YouTube cracks down on disturbing videos of children
SAN FRANCISCO -- Hundreds of thousands of disturbing videos of young children have been posted online, not in some dark corner of the internet, but on YouTube.
The website is finally. It was a bottom-line decision.
Under pressure from advertisers, YouTube -- owned by Google -- removed more than 150,000 videos with images of children apparently being assaulted.
"At the end of the day, large tech companies are run by the bottom line, and I think YouTube has been an incredibly successful platform for Google, and they have simply not paid enough attention to some of the bad stuff that happens on that platform," said James Steyer, CEO of Common Sense Media.

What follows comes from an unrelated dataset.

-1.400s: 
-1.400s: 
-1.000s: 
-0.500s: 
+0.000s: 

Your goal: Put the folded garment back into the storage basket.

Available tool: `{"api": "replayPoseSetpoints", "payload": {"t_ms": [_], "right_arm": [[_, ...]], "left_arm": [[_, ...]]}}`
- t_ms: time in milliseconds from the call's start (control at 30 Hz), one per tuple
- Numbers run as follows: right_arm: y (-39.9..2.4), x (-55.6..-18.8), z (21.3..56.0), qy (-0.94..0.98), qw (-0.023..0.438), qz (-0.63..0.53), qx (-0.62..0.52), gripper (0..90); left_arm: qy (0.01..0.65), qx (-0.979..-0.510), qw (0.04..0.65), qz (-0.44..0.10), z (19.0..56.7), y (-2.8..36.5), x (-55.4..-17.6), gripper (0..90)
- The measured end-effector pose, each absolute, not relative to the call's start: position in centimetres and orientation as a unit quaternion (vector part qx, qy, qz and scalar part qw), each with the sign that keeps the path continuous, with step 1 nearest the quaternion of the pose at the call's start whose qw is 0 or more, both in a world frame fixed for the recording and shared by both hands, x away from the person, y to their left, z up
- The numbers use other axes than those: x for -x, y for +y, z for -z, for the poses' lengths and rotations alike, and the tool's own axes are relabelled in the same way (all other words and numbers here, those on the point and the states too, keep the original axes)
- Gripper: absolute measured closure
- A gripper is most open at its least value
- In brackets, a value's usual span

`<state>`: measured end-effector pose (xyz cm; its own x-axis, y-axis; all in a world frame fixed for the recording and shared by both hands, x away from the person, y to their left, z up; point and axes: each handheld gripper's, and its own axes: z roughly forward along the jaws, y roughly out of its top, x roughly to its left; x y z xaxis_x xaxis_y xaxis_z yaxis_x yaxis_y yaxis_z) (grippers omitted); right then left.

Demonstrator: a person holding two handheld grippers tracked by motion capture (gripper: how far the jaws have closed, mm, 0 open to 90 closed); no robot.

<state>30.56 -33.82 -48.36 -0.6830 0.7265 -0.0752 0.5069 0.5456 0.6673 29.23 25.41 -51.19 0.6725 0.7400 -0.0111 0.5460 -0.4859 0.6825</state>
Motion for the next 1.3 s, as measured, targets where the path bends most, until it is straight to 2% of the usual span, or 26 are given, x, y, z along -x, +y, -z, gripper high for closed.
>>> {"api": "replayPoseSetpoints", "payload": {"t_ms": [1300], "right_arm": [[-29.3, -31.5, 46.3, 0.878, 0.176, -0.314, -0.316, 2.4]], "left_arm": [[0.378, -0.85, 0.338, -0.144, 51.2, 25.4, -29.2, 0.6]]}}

YouTube began paying attention as advertisers pulled their ads, complaining about child-endangering videos.
In a statement Tuesday, YouTube said:
"Over the last few months we've taken deliberate steps to tackle many of the emerging challenges around family content on YouTube. In the past week, we've taken aggressive action, including removing over 150,000 videos from our platform that do not belong on YouTube, turning off inappropriate comments from over 625,000 videos, terminating hundreds of accounts and adding age-gates for videos that are clearly geared towards mature audiences. Beyond that, we have removed ads from over 2 M videos and over 50k channels that masquerade as family-friendly to reduce the incentive to produce this content."
"It's a new type of child abuse -- child sexual abuse exploitation," said Mary Pulido, executive director of the New York Society for the Prevention of Cruelty to Children. "Children can't unsee something. Once they look at an image, it is there in their brains forever."